ABOUT THIS TASK :: Return exactly the listing's lines, from its first line to the line holding "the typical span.", ends included.
⟨
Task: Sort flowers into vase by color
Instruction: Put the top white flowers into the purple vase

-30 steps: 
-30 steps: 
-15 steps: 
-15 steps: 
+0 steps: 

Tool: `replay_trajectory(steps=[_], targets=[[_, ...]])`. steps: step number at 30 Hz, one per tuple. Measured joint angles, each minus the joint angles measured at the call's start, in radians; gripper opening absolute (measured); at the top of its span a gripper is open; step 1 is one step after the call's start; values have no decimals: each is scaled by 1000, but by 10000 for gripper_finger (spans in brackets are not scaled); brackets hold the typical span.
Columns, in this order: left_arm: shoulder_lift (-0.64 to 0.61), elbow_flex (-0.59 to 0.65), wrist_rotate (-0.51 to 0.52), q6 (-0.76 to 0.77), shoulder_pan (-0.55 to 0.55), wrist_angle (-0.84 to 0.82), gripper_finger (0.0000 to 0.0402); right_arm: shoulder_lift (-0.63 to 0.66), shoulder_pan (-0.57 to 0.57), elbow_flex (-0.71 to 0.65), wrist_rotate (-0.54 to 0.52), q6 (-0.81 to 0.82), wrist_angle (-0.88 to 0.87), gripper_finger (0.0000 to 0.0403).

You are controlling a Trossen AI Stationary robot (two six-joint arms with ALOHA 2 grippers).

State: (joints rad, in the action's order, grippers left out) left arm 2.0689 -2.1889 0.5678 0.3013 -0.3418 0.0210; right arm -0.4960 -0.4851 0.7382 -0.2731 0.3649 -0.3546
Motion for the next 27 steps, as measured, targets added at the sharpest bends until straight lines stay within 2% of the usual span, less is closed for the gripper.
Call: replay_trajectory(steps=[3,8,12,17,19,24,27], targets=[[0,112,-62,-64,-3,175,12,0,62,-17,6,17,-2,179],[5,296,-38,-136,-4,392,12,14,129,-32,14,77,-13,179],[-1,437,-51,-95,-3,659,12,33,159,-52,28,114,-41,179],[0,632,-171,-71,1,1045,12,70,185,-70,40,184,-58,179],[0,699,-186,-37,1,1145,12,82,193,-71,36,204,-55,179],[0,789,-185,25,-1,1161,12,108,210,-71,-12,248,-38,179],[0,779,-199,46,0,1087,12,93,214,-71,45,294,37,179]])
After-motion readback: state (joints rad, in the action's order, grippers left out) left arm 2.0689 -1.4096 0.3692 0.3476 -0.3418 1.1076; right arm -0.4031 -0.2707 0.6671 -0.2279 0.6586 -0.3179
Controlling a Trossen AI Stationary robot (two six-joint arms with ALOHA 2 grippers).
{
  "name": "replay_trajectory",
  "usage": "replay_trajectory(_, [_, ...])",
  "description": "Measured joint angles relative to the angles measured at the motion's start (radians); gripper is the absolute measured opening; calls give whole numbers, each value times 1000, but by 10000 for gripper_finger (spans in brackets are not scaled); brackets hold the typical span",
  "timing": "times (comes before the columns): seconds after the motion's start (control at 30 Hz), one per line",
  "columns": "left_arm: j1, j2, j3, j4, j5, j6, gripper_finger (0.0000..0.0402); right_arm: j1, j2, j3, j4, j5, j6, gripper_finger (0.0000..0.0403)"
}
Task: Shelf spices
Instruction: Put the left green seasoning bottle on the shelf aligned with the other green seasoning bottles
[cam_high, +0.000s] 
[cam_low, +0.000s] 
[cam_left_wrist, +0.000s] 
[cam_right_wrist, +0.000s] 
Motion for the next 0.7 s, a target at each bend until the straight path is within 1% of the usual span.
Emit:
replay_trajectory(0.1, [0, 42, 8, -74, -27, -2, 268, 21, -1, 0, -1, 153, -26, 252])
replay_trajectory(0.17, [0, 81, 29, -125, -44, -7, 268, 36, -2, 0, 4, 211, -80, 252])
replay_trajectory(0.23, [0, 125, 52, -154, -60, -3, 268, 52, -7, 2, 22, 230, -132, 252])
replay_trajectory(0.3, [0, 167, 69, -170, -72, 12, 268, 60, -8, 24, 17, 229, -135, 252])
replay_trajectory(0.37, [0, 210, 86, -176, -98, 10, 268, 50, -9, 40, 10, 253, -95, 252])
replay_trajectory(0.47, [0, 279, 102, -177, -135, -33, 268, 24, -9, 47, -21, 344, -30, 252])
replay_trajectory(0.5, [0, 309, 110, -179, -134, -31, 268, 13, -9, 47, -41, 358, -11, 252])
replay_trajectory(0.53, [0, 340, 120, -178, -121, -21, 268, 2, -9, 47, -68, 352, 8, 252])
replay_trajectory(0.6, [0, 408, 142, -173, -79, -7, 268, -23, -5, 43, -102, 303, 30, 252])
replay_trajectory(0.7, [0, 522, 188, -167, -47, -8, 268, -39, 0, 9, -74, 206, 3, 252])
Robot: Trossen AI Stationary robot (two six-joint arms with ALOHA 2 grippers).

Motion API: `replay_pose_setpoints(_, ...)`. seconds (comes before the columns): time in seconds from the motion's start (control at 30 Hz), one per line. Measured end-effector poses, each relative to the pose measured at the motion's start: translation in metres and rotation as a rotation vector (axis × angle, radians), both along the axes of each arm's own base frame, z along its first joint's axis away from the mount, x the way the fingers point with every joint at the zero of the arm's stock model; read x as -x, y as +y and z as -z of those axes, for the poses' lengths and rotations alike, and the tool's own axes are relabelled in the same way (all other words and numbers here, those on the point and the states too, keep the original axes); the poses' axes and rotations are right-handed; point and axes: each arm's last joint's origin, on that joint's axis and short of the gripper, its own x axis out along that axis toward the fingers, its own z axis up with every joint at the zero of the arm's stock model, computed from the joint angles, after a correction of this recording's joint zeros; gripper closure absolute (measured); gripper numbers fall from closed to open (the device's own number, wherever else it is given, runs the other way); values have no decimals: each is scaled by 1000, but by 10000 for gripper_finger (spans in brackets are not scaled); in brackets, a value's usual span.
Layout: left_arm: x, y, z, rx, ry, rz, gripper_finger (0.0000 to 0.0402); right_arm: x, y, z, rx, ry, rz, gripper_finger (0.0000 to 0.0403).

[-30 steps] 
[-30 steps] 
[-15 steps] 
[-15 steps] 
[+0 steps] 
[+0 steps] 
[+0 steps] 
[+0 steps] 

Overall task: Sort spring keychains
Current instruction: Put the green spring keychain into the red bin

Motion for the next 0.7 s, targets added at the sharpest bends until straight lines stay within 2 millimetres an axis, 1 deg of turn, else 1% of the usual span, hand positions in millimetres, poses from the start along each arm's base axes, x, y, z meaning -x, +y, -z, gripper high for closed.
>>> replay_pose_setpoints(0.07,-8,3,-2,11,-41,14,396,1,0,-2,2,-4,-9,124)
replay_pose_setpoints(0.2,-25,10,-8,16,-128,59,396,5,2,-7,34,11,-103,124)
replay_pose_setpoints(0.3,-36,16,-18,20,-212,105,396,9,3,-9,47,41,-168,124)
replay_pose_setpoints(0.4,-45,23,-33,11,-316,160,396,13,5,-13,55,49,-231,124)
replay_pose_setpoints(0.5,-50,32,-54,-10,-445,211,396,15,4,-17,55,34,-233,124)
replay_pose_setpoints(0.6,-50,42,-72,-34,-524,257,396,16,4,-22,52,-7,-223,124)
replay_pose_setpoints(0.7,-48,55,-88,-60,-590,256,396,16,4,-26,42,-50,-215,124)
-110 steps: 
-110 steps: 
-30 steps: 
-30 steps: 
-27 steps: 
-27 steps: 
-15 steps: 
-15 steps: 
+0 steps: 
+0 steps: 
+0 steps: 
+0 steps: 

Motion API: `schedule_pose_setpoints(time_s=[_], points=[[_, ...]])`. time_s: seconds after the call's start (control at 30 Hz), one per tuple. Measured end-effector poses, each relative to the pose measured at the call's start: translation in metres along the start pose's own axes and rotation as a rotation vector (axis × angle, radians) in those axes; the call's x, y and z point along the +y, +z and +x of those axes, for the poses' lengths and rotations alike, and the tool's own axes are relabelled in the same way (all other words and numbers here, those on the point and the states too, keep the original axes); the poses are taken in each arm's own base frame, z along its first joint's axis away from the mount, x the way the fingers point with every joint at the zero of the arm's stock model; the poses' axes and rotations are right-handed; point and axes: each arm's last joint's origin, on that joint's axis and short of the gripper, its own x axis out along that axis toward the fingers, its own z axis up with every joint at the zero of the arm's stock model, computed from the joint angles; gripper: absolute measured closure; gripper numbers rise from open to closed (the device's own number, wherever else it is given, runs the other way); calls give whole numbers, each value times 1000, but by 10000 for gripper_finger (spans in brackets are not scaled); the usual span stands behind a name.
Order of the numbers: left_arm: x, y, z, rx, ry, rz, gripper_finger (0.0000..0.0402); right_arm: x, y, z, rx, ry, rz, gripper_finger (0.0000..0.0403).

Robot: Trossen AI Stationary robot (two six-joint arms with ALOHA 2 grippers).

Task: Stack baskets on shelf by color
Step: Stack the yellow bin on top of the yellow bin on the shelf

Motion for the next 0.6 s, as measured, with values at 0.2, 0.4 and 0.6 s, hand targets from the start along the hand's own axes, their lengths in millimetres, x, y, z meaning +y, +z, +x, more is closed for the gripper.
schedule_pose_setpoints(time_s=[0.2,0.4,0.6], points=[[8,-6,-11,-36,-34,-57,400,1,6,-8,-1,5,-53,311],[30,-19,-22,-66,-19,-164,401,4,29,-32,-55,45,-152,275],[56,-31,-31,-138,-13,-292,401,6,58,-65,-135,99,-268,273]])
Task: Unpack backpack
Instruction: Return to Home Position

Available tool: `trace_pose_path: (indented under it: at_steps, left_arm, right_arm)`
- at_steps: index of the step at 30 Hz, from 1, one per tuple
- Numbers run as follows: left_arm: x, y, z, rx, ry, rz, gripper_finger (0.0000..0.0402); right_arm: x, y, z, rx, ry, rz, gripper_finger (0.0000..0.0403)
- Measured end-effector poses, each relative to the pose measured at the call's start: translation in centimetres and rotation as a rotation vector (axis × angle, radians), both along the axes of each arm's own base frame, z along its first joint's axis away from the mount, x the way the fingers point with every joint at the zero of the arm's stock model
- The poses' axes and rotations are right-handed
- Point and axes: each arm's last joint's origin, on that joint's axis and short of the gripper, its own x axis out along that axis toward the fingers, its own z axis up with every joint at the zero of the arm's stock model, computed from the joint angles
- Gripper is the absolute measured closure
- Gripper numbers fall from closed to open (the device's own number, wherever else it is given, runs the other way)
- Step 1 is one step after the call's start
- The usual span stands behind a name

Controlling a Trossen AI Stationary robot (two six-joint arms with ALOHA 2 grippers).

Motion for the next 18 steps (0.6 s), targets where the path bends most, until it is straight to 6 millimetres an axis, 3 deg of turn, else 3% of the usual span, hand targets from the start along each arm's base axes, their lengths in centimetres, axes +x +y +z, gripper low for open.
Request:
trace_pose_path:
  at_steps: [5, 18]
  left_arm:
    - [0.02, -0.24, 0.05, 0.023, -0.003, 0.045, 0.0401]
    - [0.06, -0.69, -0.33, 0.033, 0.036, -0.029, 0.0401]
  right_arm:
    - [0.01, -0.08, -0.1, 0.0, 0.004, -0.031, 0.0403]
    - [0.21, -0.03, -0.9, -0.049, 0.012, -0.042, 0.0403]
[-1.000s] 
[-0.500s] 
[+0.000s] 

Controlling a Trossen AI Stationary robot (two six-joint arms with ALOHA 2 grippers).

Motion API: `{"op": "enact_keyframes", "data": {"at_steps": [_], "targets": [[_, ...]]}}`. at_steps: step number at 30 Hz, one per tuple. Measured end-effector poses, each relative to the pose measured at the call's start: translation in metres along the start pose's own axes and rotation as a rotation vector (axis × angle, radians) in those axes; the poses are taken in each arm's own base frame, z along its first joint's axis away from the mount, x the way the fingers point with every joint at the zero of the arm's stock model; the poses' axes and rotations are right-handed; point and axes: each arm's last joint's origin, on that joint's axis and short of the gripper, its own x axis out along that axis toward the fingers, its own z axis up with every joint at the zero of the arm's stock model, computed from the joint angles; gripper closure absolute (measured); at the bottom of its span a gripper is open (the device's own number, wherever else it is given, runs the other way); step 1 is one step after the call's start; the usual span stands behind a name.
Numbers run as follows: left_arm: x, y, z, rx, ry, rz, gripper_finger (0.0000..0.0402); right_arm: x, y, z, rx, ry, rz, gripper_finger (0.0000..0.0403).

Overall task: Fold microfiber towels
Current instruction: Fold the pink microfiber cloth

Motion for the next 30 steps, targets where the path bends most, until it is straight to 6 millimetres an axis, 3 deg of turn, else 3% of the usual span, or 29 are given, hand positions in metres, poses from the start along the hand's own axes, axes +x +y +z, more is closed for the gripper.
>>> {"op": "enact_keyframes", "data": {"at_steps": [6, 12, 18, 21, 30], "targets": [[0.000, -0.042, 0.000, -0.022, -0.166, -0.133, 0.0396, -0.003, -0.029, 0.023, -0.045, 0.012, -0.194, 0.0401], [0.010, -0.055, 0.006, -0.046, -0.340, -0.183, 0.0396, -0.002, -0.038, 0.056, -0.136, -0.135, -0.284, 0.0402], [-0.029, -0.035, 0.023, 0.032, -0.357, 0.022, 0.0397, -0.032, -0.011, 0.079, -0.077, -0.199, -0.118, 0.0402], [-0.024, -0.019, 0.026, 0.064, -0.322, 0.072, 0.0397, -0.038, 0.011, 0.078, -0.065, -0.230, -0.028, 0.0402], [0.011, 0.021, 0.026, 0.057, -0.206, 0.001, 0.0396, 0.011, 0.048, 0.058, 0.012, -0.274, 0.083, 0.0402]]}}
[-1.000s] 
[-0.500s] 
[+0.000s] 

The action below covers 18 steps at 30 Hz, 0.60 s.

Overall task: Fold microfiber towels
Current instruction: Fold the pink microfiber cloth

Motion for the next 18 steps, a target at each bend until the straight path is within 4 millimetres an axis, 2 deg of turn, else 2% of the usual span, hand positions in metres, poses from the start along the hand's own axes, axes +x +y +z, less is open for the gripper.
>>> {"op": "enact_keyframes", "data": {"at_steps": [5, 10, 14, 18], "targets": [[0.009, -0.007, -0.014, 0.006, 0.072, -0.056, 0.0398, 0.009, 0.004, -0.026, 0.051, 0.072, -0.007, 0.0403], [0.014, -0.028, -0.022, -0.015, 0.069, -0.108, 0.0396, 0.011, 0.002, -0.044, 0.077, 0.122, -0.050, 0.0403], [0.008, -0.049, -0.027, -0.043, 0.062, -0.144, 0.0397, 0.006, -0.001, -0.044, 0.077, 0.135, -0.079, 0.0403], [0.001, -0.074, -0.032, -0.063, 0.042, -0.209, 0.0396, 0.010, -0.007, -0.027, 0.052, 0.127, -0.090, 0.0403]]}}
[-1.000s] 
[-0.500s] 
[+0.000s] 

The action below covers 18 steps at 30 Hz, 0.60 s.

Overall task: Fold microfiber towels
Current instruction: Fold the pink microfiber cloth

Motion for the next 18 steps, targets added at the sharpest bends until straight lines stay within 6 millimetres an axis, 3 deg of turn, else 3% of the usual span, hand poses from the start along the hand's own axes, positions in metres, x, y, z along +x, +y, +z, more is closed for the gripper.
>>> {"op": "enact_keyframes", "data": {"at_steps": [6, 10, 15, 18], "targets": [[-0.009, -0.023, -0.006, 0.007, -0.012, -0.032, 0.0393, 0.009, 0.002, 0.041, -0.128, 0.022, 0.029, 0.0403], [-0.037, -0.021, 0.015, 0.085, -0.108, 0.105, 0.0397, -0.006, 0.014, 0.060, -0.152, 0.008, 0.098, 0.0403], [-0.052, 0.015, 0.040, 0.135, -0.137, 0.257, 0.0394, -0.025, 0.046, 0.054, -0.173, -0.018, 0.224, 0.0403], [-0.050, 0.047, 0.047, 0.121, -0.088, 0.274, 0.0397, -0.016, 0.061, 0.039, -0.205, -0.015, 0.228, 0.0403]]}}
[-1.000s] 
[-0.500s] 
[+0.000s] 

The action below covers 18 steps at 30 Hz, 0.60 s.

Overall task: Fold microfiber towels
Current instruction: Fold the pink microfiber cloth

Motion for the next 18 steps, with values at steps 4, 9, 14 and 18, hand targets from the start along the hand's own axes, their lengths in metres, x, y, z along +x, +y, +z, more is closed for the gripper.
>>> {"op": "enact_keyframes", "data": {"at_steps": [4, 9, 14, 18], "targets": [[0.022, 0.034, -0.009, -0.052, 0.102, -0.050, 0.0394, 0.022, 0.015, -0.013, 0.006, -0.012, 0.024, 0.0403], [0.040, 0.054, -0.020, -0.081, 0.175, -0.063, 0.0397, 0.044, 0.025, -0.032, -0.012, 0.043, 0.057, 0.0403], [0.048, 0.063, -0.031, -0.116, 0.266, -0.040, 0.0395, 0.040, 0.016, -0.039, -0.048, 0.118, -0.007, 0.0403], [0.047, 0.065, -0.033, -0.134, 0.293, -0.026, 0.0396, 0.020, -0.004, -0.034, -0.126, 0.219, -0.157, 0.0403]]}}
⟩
ANSWER FOR THIS EXERCISE ::
Task: Sort flowers into vase by color
Instruction: Put the top white flowers into the purple vase

-30 steps: 
-30 steps: 
-15 steps: 
-15 steps: 
+0 steps: 

Tool: `replay_trajectory(steps=[_], targets=[[_, ...]])`. steps: step number at 30 Hz, one per tuple. Measured joint angles, each minus the joint angles measured at the call's start, in radians; gripper opening absolute (measured); at the top of its span a gripper is open; step 1 is one step after the call's start; values have no decimals: each is scaled by 1000, but by 10000 for gripper_finger (spans in brackets are not scaled); brackets hold the typical span.

At this stage, the exercise is finished.